Hamilelik halinin ve doğumun gerektirdiği tüm masraflarınız bu teminattan karşılanır. Gebelik öncesinde, sırasında ve sonrasında gerçekleşen gebelik ile ilgili tüm giderler, gebelik ile ilgili rutin tahliller, gebelik testleri, TORCH, mutad kontroller, gebelik sırasında kullanılan ilaçlar ( folik asit, vitamin, demir vb.) , obstetrik ultrason, amniosentez, NST, Üçlü Tarama Testi, hiperemezis, preeklampsi, düşük, düşük tehdidi, erken doğum, normal doğum, sezaryen, doğum komplikasyonları, lohusalıkla ilgili giderler v.b poliçede yazılı limit ve iştirak oranı çerçevesinde bu teminattan karşılanır. Ayrıca spiral takılması, tüplerin bağlanması gibi sık tekrarlanmayan doğum kontrol yöntemleri yılda 400 YTL ile sınırlı olmak kaydıyla bu teminattan karşılanır.

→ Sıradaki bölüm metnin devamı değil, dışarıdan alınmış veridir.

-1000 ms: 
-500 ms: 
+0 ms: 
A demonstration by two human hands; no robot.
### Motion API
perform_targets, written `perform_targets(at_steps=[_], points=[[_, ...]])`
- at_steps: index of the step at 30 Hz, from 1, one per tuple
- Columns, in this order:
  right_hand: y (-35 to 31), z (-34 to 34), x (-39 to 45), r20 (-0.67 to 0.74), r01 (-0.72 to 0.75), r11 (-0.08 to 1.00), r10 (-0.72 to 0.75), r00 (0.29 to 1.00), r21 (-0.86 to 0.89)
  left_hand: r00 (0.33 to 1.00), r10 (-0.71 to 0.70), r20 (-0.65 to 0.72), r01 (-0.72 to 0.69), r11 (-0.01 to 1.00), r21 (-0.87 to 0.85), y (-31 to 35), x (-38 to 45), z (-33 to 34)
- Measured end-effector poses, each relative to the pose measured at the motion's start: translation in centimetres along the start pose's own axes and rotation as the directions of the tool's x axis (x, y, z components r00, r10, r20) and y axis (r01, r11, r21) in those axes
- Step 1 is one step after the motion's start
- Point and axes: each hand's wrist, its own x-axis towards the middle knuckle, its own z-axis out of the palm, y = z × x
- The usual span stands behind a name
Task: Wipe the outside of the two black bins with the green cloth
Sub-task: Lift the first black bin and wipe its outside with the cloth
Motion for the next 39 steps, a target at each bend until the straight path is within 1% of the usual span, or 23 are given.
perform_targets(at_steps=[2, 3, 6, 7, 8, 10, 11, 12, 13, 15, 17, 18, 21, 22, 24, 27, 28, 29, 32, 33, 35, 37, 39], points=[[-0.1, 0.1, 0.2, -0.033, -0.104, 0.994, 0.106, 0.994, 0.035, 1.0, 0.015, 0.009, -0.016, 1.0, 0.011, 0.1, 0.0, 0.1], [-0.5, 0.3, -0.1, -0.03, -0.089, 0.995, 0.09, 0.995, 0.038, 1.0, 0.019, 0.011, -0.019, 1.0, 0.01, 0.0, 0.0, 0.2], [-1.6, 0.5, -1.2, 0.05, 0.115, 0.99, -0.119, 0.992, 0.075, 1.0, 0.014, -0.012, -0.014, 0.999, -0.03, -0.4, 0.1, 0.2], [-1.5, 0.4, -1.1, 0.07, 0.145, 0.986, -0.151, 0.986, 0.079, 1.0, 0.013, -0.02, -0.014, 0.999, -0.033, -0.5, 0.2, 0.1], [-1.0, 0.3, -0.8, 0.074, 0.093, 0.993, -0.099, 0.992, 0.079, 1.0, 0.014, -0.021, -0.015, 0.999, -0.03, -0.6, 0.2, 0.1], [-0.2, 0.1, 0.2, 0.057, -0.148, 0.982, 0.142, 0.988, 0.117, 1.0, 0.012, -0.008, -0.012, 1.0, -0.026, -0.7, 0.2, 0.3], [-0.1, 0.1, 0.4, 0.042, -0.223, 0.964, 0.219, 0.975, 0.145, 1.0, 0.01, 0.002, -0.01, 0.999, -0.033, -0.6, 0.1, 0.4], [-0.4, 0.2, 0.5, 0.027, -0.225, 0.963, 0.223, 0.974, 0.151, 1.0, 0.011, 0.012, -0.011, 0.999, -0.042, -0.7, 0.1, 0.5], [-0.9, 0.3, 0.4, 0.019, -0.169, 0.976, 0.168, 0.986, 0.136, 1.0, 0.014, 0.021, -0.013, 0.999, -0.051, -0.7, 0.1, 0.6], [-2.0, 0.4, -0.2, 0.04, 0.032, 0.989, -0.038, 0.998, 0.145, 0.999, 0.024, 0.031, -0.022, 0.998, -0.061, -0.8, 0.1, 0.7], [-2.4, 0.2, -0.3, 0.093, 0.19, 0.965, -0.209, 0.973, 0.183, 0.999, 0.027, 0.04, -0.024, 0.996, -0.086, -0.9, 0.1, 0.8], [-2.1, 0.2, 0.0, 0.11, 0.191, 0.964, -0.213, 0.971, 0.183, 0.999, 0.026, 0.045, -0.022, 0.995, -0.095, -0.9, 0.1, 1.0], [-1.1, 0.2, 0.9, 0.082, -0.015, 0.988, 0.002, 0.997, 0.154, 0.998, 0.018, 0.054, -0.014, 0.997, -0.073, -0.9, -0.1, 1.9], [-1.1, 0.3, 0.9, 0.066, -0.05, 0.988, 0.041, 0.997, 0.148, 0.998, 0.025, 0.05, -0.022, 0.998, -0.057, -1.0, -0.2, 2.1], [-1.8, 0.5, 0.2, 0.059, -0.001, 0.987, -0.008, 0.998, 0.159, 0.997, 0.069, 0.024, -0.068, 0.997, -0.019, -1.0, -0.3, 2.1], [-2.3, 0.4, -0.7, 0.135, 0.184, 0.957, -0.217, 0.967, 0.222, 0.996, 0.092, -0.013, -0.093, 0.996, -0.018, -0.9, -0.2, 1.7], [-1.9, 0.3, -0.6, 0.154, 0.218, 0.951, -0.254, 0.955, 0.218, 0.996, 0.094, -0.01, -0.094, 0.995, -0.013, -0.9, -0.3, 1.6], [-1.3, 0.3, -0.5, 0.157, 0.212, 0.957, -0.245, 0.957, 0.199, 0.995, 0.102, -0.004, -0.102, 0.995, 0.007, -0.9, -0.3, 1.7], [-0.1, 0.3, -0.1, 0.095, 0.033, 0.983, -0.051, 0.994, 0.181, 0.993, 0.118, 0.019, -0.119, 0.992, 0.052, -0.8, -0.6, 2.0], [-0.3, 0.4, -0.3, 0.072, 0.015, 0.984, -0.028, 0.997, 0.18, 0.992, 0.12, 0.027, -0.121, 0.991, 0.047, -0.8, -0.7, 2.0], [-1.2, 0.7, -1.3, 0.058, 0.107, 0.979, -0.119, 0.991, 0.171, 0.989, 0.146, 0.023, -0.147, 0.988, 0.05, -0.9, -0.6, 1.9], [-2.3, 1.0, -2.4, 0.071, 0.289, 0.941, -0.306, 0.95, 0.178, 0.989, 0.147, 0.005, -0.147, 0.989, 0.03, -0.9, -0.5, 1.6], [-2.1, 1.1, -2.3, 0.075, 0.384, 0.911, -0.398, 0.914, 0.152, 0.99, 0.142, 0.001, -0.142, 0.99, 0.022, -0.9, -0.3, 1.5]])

Bu teminatın tanımına giren tüm giderler teminatın alındığı ilk yıl kapsam dışındadır. Teminatın kesintisiz iki yıl poliçede mevcut olması şartıyla teminat ikinci yıl işlerlik kazanır.

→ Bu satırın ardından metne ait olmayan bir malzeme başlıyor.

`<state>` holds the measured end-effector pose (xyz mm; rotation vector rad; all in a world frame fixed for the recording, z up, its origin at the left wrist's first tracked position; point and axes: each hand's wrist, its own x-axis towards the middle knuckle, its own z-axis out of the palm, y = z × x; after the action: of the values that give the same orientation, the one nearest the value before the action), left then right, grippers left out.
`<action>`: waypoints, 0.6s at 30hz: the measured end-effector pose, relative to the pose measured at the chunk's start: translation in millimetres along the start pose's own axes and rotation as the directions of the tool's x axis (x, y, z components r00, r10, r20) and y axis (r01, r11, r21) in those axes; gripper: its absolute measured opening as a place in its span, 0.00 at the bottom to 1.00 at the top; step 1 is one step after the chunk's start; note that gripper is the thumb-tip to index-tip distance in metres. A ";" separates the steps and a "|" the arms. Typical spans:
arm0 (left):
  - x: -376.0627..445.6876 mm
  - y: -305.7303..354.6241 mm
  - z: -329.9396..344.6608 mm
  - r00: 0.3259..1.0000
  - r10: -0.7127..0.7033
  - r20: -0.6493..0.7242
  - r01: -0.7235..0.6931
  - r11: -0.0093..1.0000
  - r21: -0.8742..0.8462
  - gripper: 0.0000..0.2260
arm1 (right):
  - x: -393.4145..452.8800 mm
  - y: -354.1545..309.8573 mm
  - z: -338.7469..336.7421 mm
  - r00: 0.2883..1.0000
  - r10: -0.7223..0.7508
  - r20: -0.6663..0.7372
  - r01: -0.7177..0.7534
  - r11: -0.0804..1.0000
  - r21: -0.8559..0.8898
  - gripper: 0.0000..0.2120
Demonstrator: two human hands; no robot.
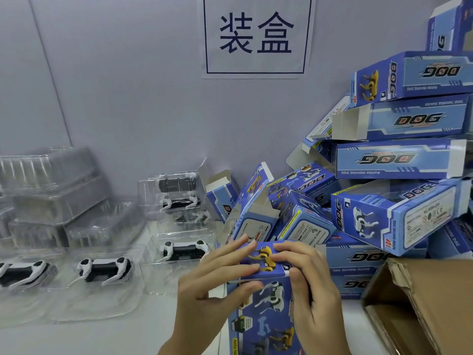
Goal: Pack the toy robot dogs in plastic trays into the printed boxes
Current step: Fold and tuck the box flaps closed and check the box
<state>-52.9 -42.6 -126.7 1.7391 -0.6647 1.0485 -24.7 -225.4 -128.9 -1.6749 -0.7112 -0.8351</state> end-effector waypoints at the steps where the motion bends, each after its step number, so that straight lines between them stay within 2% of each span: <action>1: 0.5 0.7 0.6 1.000 0.004 0.008 -0.004 1.000 0.006 0.11 | -0.1 0.7 -0.2 1.000 -0.005 0.009 0.005 1.000 -0.017 0.17; 4: 2.0 4.0 -1.0 0.997 -0.020 0.081 0.021 1.000 -0.003 0.12 | -0.4 2.1 0.6 1.000 0.018 -0.024 -0.018 1.000 -0.007 0.15; 9: 4.9 7.1 -10.5 0.976 -0.143 0.167 0.165 0.977 -0.132 0.16 | 0.0 0.8 3.9 0.994 0.077 -0.080 -0.073 0.996 0.051 0.16; 12: 6.4 3.5 -14.6 0.978 -0.176 0.109 0.186 0.978 -0.089 0.16 | -1.0 0.8 4.8 0.992 0.091 -0.090 -0.087 0.995 0.054 0.14; 16: 7.1 -0.1 -9.6 0.989 -0.148 -0.027 0.148 0.989 0.003 0.11 | 0.3 0.3 3.3 0.991 0.079 -0.109 -0.077 0.997 0.019 0.12; 18: 6.9 0.8 -5.6 0.974 -0.212 -0.081 0.212 0.977 -0.016 0.09 | -0.2 1.0 4.0 0.993 0.045 -0.112 -0.049 0.998 -0.037 0.12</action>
<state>-52.2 -37.6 -119.3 1.7088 -0.4196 0.9622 -23.3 -221.7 -130.4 -1.6605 -0.5799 -0.9072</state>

Yeni doğan bebeğin doğumu takiben hastaneden taburcu olmasına kadar oluşan teminat dışı kalan haller dışındaki sağlık giderleri bu teminattan karşılanmaktadır.

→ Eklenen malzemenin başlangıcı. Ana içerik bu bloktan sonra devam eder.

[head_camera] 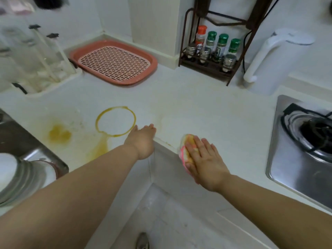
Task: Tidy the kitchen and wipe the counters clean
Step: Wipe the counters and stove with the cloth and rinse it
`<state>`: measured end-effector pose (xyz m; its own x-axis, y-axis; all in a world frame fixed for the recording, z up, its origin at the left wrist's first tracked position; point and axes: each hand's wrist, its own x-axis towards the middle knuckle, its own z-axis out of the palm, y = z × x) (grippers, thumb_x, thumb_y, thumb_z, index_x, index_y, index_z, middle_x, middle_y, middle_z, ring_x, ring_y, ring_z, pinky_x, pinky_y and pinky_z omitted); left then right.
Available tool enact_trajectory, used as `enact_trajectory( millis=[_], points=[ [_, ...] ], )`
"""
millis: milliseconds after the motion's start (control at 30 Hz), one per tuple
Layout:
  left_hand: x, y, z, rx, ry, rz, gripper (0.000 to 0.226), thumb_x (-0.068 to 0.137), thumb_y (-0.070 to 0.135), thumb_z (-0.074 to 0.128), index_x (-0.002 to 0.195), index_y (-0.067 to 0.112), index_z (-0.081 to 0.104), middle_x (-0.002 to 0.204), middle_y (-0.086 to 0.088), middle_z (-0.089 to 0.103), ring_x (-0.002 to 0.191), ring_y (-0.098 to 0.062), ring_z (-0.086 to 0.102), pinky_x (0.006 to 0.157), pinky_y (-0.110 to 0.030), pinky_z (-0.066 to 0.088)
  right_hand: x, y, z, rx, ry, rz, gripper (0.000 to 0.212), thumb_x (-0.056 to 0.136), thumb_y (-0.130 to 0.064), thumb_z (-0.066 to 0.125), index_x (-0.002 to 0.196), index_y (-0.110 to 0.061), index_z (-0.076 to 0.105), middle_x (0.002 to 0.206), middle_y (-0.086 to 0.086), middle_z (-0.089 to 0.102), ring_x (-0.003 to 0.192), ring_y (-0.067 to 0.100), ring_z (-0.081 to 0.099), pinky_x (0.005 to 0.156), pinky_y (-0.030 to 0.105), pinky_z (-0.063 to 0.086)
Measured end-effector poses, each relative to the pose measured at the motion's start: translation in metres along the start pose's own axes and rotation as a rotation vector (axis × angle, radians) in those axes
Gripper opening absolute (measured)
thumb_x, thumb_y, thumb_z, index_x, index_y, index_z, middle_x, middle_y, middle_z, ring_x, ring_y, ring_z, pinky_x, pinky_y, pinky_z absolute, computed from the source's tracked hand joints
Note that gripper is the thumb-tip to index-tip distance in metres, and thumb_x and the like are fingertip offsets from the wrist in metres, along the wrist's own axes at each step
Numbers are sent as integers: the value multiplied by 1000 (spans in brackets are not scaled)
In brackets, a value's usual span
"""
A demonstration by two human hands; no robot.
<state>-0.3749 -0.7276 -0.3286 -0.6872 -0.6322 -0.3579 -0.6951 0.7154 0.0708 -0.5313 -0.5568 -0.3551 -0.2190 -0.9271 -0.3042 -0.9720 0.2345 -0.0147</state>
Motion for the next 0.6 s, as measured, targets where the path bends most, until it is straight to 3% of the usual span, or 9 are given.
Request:
enact_trajectory(
  millis=[167,333,467,600],
  points=[
    [-35,-11,3,-53,125,-91,60,86,6,43,145,13,33,155,-3,27,142,-16,25,118,-34,4,85,-66,-18,79,27,-21,62,99,-47,19,153,-26,-4,159,6,-15,147,32,-10,119,45,-2],
    [-53,-50,-2,-71,155,-265,59,87,10,42,146,16,32,157,-3,21,144,-19,22,118,-36,17,65,-57,-19,105,12,-80,59,101,-44,20,152,-30,-5,159,2,-17,147,28,-10,118,45,-3],
    [-56,-75,-4,-184,162,-342,57,90,10,41,146,15,33,157,-5,22,144,-21,23,117,-35,22,47,-37,-18,128,-13,84,59,100,-48,16,152,-31,-6,159,1,-18,147,26,-11,118,45,-4],
    [-58,-89,1,-168,184,-332,54,92,12,40,146,15,34,157,-4,23,142,-21,27,115,-33,25,113,-59,-41,275,3,388,63,98,-48,14,153,-23,-5,159,7,-17,146,33,-12,118,48,-5]
  ],
)
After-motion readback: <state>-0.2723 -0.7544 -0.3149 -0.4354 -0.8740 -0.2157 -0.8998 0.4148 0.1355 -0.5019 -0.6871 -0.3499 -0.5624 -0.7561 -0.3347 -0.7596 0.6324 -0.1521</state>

Doğum giderleri, sadece Türkiye Cumhuriyeti ülke hudutları içerisinde geçerlidir.
Check-Up ve Genel Kontrol giderleri ödenir mi?
Tüm poliçelerde herhangi bir rahatsızlık olmadan yapılan genel kontrol ve check-up giderleri kapsam dışıdır.
Menopoz rahatsızlığına ilişkin giderler ödenir mi?
Menopoz ve menopoz rahatsızlığına ilişkin giderleriniz poliçe kapsamı dahilindedir. Poliçenizi menopoz tetkikleri ( mammografi, smear, kemik yoğunluğu ölçümü, vb.). hormonal ilaçlar ( premarin, estraderm tts vb.) ve kemik erimesine ilişkin tedaviler sırasında rahatlıkla kullanabilirsiniz.
Yurtdışı seyahat sağlık poliçesinin neleri kapsamaktadır?
Seyahat sağlık sigortası ulaşım yollarından herhangi birisini kullanarak yurt içinde, yurt dışına veya yurt dışından ülkemize seyahat edenleri, seyahatleri esnasında karşılaşabilecekleri ani ortaya çıkan sağlık risklerine karşı koruyan bir özel sigorta türüdür.
Sigortacı, seyahat sırasında poliçenin geçerlilik tarihleri arasında meydana gelen bir kaza veya önceden mevcut bir duruma bağlı olmayan hastalık hali sonucunda, planlanan seyahat süresi dışında meydana gelmemesi kaydıyla, Sigortalı' ya, poliçede belirtilen teminatları sağlar.
Seyahat sağlık poliçesine yaş aralığı nedir?
Seyahat sigortası her yaş grubu kişiler için alınabilir. Ancak 70 yaş ve üstü kişiler için sadece kaza sonucu oluşan sağlık giderleri ve tıbbi nakiller karşılanır. Acil olsa da Hastalık sonucu oluşabilecek sağlık giderleri 70 yaş ve üstü için kapsam dışındadır.